* EXERCISE GOAL: Set down word for word each line from the start of the listing through the line that contains "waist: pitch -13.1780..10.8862", both included.

* EXTRACTED ENTRIES:
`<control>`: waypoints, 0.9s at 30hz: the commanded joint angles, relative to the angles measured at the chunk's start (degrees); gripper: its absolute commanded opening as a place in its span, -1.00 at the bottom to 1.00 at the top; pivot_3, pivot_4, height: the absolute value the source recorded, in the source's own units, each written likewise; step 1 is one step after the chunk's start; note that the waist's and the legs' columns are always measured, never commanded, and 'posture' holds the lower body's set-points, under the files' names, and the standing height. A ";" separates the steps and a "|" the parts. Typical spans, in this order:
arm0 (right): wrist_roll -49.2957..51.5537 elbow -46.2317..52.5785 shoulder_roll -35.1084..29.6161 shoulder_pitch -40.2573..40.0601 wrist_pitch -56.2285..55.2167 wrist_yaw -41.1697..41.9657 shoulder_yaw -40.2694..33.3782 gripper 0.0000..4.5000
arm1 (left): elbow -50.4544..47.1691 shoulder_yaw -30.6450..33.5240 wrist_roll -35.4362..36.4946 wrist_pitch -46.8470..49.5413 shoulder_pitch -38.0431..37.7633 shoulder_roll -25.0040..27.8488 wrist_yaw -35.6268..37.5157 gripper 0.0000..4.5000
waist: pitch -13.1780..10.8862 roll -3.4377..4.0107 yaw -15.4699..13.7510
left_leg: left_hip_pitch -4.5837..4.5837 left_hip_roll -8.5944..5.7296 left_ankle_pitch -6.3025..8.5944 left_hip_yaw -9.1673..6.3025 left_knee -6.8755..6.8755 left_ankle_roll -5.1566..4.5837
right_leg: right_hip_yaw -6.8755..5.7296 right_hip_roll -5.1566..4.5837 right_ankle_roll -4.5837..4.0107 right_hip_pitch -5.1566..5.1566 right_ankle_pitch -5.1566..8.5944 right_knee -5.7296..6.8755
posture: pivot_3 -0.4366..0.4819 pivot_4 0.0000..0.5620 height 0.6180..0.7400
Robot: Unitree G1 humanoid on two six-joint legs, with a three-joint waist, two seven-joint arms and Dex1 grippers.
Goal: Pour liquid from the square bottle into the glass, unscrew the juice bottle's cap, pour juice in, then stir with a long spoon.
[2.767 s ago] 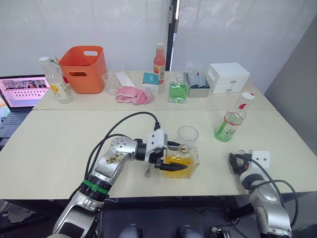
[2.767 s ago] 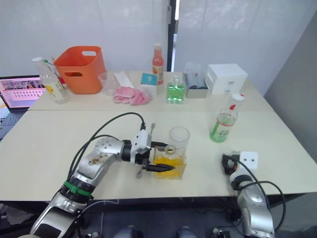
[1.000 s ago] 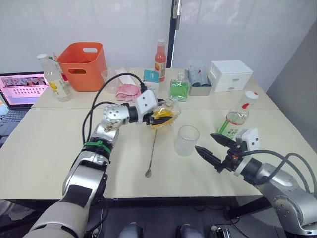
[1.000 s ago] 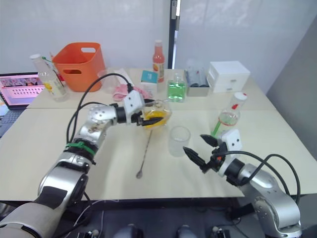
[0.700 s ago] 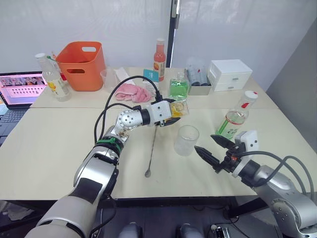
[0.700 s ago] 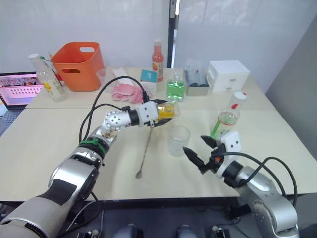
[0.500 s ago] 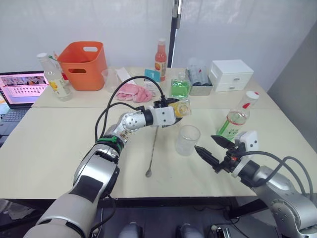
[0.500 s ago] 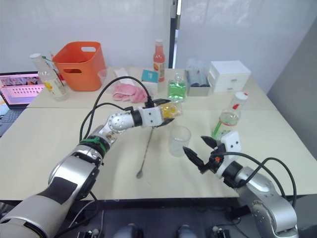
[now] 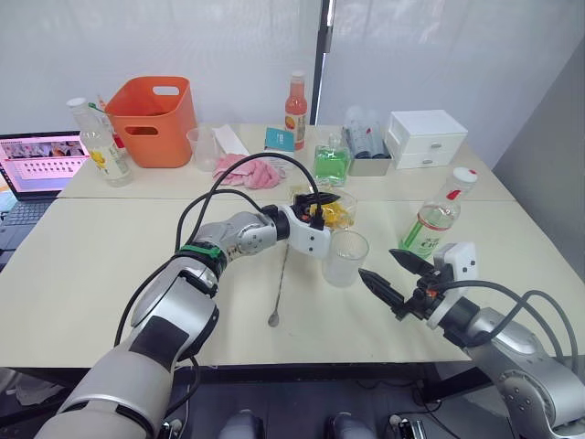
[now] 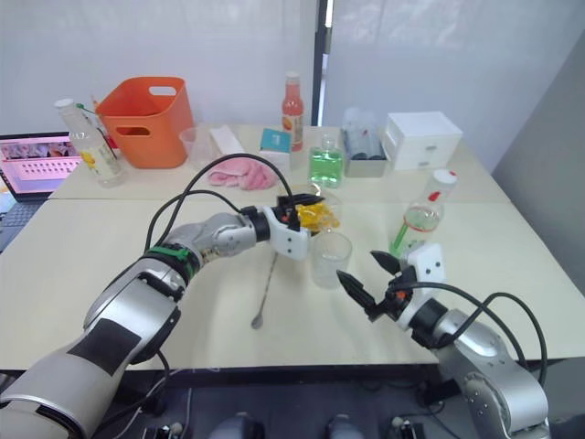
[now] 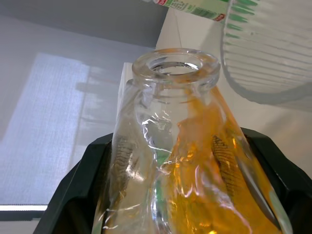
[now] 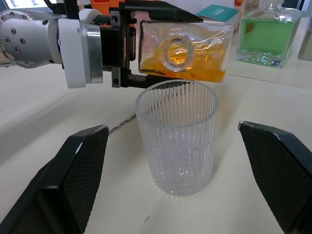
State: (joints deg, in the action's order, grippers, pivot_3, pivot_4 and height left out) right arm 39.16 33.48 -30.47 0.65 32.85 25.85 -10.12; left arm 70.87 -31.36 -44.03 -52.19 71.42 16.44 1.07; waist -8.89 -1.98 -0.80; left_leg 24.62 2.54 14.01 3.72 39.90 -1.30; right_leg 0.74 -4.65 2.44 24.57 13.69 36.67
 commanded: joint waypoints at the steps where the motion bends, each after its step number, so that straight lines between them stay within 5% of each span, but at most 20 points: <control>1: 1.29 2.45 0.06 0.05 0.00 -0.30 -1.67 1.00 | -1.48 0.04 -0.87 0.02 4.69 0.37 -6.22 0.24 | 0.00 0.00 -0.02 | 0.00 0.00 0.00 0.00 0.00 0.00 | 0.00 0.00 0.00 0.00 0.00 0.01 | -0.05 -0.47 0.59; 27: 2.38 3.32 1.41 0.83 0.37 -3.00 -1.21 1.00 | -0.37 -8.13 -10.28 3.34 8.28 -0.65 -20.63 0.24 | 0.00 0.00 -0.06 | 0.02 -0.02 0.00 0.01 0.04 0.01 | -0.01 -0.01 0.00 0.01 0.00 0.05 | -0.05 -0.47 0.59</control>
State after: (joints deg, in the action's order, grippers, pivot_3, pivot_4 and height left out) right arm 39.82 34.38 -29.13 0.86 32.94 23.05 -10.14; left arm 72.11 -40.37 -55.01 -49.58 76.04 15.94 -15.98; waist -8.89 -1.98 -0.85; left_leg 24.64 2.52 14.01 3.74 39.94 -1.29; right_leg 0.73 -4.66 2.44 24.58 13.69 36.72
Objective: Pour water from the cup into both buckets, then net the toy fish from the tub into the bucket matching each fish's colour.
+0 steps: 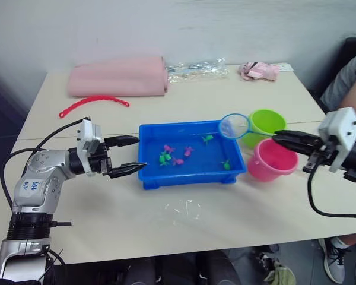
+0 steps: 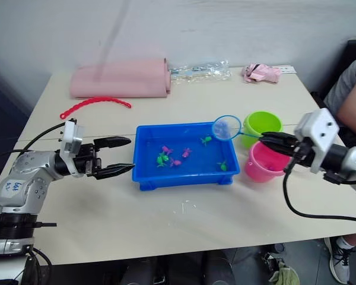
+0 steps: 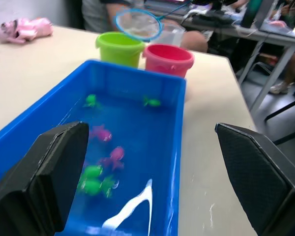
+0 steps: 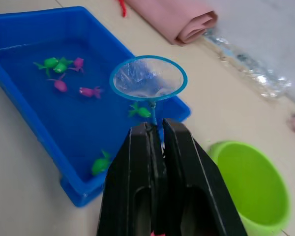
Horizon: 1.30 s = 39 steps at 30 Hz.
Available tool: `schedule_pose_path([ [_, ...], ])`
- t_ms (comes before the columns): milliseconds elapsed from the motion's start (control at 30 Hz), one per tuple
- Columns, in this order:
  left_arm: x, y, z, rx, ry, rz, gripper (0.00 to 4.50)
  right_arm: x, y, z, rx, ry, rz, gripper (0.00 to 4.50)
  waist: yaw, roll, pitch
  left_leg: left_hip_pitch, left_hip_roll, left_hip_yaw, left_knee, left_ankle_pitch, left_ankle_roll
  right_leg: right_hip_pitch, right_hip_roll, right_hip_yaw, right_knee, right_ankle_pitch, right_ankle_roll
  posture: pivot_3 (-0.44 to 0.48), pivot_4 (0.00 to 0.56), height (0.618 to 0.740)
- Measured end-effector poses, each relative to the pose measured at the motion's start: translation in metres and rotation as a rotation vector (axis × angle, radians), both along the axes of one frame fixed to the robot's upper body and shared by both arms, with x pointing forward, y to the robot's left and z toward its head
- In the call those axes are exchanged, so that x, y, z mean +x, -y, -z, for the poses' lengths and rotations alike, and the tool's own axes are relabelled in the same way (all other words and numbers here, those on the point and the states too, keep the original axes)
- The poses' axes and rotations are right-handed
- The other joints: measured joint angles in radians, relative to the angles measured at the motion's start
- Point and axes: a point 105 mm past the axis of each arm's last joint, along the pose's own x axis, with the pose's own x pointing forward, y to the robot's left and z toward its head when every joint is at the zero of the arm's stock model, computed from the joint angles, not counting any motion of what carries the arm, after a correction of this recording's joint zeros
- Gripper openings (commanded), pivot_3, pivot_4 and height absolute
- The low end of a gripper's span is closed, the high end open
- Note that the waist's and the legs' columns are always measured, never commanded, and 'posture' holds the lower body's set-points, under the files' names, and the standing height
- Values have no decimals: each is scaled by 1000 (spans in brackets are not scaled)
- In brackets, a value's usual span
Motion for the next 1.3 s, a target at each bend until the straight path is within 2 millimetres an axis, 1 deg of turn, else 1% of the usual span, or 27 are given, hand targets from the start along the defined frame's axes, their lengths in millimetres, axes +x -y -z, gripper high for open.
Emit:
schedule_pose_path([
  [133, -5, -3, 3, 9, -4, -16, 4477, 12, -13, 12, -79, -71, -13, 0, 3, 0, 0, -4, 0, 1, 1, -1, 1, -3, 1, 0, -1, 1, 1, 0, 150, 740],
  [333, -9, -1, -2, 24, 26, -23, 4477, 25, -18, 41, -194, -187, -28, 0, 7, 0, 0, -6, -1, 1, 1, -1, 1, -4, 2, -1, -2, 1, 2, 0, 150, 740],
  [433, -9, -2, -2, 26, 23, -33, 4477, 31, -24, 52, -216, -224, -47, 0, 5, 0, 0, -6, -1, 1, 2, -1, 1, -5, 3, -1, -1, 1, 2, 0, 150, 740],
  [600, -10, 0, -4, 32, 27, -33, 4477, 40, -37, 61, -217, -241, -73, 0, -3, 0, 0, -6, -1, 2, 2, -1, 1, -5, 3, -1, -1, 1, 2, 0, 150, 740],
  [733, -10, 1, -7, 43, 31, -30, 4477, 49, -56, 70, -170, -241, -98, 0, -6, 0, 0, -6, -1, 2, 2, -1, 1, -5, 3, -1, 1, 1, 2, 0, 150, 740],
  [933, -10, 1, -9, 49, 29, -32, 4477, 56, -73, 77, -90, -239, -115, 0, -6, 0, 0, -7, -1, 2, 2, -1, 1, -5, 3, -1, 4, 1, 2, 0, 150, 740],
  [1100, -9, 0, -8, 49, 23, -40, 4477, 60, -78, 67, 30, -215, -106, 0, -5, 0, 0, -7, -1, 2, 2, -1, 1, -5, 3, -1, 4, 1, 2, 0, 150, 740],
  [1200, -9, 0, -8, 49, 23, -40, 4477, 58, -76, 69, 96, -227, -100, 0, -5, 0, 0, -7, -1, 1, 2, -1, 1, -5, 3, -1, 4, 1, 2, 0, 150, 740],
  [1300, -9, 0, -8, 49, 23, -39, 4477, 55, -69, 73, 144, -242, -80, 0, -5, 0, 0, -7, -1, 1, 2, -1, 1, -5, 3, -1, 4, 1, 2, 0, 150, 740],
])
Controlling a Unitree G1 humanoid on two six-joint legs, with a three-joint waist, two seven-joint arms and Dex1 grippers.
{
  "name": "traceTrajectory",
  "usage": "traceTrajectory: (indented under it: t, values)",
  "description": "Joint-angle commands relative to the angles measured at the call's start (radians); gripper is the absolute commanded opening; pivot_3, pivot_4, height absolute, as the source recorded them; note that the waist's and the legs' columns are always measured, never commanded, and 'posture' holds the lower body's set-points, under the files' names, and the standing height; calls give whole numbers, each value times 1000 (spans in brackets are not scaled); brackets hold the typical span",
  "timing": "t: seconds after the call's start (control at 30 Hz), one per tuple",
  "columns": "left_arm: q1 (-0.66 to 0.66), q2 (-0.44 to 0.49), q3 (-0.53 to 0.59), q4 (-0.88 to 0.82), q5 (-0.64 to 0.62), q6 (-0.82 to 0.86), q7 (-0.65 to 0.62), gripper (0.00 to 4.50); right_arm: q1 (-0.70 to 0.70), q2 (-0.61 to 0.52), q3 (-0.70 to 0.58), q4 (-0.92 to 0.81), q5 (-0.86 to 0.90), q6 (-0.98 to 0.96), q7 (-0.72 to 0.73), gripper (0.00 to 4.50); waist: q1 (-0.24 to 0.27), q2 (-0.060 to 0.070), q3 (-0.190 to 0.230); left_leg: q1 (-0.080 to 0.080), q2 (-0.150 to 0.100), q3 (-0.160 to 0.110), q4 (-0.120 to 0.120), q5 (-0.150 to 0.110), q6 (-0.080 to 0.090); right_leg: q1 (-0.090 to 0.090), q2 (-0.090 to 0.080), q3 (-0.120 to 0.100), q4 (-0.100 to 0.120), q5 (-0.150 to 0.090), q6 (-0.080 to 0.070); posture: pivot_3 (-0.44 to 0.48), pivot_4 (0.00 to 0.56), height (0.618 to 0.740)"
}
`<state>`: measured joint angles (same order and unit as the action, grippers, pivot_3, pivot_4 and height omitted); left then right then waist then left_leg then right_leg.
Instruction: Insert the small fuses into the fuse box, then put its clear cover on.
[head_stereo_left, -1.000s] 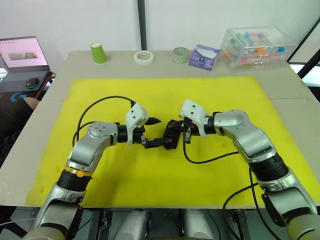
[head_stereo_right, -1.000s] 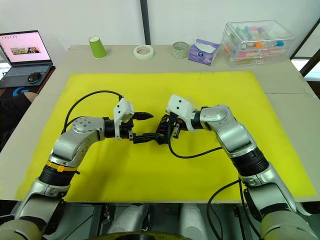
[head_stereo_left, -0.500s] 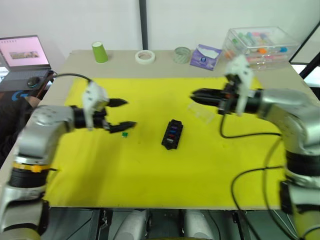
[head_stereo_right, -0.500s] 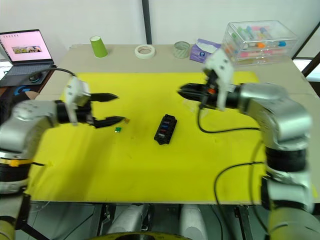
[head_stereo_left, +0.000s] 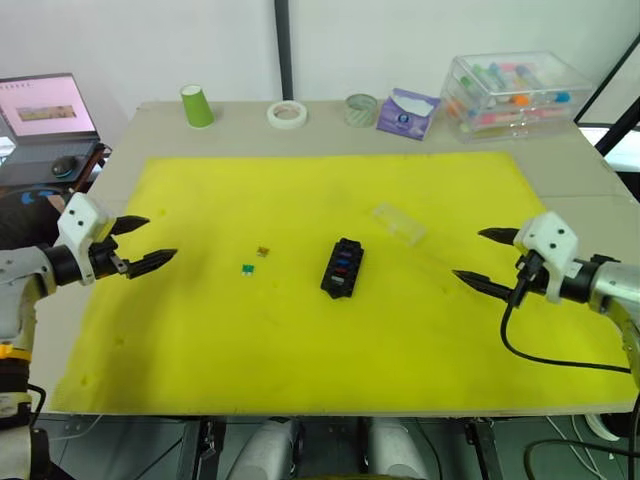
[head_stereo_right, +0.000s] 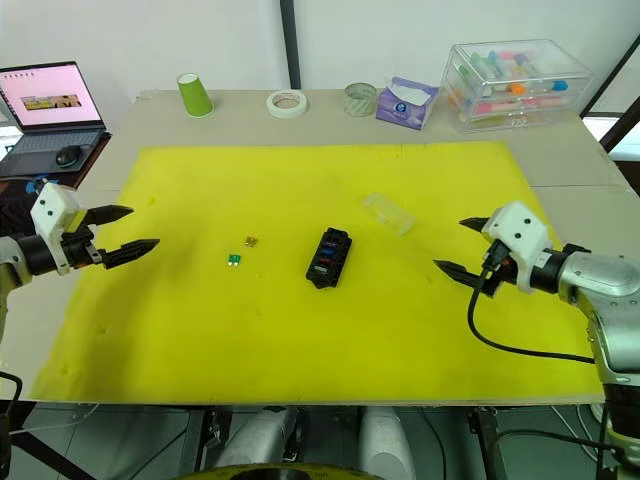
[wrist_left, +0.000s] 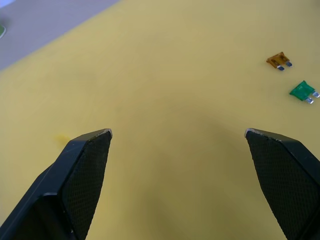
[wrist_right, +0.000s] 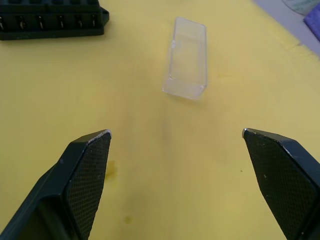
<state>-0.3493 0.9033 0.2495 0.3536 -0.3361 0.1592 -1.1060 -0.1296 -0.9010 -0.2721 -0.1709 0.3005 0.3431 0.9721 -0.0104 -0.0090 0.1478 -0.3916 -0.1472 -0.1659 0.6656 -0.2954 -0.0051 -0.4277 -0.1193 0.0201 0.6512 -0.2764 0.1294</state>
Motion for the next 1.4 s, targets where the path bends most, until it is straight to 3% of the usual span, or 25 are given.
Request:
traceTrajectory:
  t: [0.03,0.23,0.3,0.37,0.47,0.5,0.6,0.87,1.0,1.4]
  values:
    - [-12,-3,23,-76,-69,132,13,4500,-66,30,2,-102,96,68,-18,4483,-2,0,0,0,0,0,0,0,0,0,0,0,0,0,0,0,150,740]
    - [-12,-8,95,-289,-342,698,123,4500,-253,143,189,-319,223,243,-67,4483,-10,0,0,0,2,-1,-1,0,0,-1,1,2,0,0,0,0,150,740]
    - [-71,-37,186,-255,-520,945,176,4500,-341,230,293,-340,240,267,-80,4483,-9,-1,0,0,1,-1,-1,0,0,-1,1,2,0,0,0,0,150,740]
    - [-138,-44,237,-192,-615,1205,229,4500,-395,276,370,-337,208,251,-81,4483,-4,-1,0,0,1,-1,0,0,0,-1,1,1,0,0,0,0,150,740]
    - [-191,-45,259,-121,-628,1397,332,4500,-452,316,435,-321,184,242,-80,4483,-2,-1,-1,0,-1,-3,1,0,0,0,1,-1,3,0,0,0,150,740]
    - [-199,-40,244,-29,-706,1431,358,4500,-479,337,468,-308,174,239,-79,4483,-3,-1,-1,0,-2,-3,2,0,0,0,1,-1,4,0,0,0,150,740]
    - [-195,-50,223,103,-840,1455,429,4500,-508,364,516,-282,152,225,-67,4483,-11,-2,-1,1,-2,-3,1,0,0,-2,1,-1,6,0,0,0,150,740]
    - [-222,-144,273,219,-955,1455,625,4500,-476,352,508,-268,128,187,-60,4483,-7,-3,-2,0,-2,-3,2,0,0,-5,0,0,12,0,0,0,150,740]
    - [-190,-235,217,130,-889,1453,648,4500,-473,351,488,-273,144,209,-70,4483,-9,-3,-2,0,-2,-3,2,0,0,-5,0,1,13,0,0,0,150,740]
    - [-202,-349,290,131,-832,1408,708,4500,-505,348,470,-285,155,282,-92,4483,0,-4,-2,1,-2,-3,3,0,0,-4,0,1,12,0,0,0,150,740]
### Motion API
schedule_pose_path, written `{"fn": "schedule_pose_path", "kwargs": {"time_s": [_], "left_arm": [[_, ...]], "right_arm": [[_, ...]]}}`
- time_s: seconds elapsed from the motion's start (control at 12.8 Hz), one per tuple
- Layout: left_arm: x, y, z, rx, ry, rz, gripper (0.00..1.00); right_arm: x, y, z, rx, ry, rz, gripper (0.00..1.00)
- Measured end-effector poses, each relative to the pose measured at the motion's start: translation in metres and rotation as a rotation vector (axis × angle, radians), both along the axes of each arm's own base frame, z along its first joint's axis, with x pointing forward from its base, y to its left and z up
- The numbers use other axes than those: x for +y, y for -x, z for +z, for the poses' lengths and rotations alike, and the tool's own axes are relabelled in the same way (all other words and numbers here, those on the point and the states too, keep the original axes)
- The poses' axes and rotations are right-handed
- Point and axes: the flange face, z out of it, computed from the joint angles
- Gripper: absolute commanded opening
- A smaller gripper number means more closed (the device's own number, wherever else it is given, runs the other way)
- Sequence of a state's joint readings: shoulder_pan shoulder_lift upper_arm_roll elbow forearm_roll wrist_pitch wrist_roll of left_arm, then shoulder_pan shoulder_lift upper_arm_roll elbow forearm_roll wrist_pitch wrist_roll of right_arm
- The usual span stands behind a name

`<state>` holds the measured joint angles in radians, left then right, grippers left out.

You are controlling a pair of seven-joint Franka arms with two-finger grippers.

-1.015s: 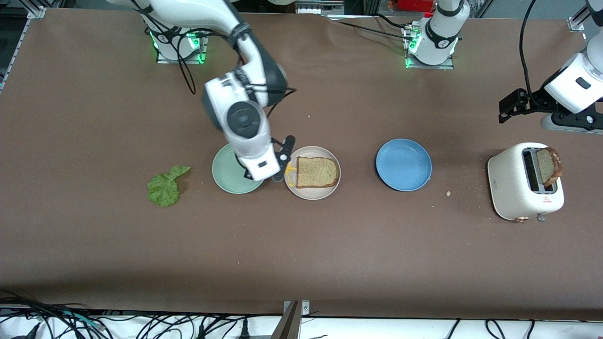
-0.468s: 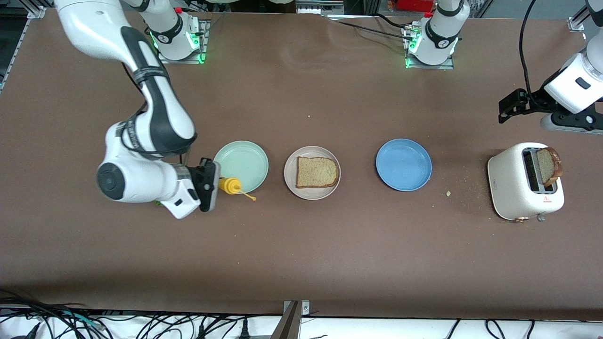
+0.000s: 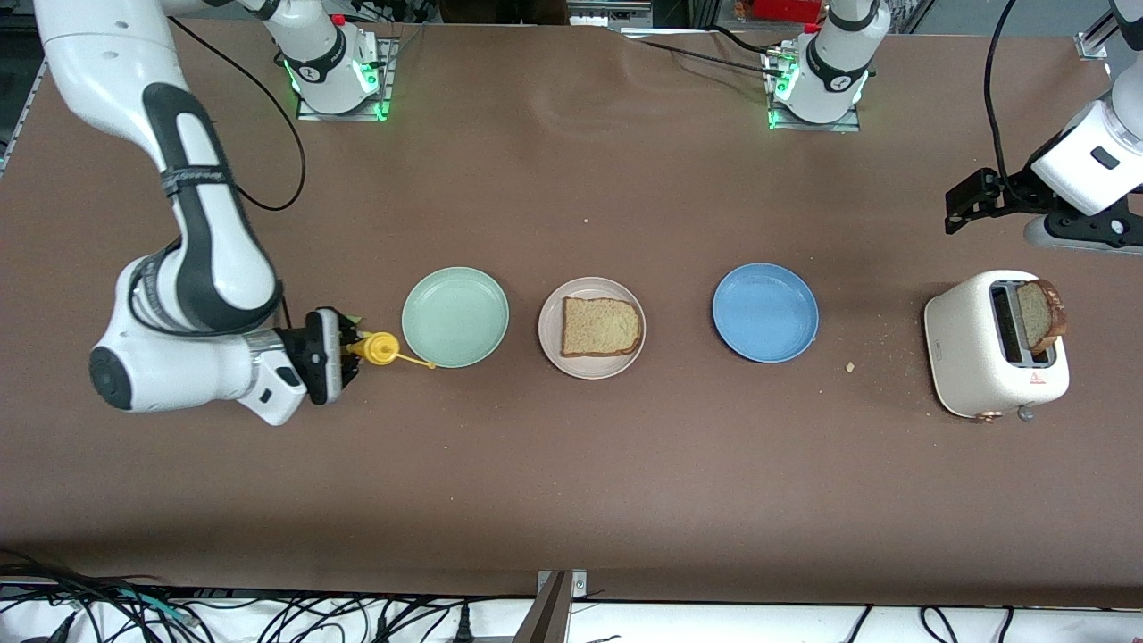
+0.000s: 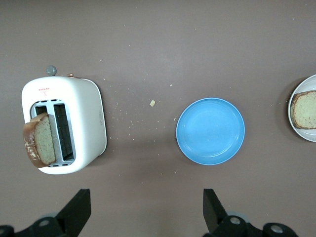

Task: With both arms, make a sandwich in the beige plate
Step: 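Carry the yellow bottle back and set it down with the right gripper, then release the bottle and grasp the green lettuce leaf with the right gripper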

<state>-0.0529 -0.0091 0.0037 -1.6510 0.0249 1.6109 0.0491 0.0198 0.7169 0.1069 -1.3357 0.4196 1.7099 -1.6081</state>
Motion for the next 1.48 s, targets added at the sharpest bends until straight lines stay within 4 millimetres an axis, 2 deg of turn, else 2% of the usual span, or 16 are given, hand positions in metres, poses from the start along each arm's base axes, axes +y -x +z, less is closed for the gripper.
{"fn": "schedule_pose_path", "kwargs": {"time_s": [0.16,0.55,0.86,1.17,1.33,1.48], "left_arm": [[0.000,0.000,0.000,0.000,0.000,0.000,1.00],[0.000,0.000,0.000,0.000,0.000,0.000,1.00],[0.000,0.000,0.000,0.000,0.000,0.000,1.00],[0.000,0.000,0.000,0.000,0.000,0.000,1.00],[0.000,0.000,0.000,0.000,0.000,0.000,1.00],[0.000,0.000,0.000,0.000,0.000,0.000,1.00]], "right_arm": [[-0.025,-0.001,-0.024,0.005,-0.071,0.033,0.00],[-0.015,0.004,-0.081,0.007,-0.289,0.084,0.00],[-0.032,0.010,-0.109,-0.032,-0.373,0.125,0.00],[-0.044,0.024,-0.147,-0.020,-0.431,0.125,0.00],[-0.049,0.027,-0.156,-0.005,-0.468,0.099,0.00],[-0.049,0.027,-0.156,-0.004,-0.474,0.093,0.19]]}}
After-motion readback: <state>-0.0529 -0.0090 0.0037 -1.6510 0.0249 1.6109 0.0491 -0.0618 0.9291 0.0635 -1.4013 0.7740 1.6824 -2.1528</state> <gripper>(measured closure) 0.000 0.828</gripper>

* RESULT BELOW:
`<control>`: waypoints, 0.9s at 30hz: the commanded joint angles, relative to the angles measured at the chunk's start (degrees); gripper: its absolute commanded opening as a place in its span, -1.00 at the bottom to 1.00 at the top; pivot_3, pivot_4, height: the absolute value the source recorded, in the source's own units, each written likewise; step 1 is one step after the chunk's start; note that the waist's and the legs' columns are always measured, never commanded, and 'posture' holds the lower body's set-points, under the files' names, and the standing height. A ";" separates the steps and a "|" the parts. Typical spans, in this order:
arm0 (right): wrist_roll -49.2957..51.5537 elbow -46.2317..52.5785 shoulder_roll -35.1084..29.6161 shoulder_pitch -40.2573..40.0601 wrist_pitch -56.2285..55.2167 wrist_yaw -41.1697..41.9657 shoulder_yaw -40.2694..33.3782 gripper 0.0000..4.5000
arm1 (left): elbow -50.4544..47.1691 shoulder_yaw -30.6450..33.5240 wrist_roll -35.4362..36.4946 wrist_pitch -46.8470..49.5413 shoulder_pitch -38.0431..37.7633 shoulder_roll -25.0040..27.8488 wrist_yaw -35.6268..37.5157 gripper 0.0000..4.5000
waist: pitch -13.1780..10.8862 roll -3.4377..4.0107 yaw -15.4699..13.7510

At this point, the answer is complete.